*Directions*:
Scan the entries below for "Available" and copy each line that holds it.

══ Information supplied ══

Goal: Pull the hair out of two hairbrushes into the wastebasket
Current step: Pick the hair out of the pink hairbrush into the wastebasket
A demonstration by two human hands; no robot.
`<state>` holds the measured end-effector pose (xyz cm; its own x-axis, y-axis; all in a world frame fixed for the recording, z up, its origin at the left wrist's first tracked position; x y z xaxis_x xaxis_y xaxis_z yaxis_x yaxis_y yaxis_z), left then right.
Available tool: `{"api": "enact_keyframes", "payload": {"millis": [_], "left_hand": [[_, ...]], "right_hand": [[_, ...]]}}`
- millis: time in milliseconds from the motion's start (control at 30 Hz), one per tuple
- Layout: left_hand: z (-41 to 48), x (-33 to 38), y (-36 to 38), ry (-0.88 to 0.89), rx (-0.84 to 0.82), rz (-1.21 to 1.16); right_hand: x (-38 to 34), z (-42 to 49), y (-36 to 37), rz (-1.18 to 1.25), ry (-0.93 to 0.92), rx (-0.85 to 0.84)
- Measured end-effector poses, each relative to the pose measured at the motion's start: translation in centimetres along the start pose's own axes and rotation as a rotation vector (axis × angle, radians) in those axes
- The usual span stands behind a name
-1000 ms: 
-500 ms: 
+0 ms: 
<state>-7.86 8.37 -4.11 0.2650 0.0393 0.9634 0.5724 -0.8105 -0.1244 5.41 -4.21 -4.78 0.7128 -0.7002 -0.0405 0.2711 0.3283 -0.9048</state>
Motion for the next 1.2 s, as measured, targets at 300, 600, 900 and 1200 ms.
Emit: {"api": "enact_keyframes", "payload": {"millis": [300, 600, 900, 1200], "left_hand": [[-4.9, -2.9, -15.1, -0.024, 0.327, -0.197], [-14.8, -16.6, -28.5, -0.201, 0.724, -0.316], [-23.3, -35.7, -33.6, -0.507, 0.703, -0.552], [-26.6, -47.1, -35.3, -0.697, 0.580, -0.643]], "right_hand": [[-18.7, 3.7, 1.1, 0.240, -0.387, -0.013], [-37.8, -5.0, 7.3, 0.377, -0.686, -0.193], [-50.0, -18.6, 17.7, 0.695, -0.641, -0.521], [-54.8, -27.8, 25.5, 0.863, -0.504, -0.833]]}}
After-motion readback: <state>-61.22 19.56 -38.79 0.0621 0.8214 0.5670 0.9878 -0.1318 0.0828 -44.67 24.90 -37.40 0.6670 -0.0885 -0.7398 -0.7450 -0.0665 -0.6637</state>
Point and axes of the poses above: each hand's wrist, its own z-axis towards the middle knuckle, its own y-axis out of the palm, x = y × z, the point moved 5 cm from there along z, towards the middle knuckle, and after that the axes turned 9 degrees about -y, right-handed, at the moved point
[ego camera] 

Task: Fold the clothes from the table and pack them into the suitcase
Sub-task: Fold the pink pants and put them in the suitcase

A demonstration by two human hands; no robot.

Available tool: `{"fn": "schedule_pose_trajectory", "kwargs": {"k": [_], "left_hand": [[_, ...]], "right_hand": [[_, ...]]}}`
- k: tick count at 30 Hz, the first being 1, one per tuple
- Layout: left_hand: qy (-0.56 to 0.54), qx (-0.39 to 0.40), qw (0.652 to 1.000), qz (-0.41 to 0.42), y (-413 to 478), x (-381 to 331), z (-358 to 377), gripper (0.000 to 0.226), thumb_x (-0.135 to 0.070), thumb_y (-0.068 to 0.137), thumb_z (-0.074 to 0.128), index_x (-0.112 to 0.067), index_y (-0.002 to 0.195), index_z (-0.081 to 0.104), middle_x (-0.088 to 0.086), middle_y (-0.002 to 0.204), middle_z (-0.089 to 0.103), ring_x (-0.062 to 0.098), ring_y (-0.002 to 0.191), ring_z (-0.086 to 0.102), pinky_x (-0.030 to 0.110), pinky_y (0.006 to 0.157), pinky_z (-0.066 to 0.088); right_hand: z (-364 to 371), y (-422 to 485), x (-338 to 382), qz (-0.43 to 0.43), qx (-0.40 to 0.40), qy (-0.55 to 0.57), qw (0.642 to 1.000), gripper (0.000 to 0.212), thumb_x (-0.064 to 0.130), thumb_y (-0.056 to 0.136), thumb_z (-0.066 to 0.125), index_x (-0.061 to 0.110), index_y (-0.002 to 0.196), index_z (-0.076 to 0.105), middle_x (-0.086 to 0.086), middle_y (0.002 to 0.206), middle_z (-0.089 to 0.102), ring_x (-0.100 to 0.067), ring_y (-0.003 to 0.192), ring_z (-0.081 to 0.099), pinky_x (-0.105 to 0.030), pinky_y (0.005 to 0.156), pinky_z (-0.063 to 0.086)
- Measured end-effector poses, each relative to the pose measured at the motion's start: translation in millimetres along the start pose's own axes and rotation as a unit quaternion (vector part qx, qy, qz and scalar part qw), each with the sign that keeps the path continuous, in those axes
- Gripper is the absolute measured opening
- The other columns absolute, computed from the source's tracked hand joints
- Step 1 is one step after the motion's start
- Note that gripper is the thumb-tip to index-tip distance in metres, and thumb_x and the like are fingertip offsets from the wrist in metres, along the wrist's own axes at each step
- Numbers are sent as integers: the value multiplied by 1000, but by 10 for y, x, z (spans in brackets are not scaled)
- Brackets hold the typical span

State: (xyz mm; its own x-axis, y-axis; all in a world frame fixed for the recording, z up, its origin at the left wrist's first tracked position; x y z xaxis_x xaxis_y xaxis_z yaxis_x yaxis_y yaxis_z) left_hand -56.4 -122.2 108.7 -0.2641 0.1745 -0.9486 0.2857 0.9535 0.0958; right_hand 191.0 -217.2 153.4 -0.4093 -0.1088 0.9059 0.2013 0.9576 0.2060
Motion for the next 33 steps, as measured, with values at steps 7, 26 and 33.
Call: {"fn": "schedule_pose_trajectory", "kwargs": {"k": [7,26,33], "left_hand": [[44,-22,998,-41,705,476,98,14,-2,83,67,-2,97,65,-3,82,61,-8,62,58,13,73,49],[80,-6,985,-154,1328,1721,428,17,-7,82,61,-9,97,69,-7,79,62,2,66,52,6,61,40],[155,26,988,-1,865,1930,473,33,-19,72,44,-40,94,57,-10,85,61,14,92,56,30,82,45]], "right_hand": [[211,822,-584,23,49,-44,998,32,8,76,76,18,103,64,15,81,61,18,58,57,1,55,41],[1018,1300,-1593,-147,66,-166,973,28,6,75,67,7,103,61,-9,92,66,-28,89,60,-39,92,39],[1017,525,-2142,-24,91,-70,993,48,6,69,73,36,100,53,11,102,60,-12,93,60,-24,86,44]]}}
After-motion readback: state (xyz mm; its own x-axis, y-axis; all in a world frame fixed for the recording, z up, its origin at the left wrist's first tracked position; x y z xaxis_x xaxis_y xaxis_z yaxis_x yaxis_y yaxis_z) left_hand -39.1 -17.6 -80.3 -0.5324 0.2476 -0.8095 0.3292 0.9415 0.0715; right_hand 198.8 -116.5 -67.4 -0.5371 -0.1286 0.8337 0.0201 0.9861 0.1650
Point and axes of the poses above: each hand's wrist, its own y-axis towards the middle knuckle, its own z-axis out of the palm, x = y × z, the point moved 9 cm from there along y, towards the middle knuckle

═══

*Reply to the exercise*:
Available tool: `{"api": "enact_keyframes", "payload": {"millis": [_], "left_hand": [[_, ...]], "right_hand": [[_, ...]]}}`
Available tool: `{"fn": "schedule_pose_trajectory", "kwargs": {"k": [_], "left_hand": [[_, ...]], "right_hand": [[_, ...]]}}`

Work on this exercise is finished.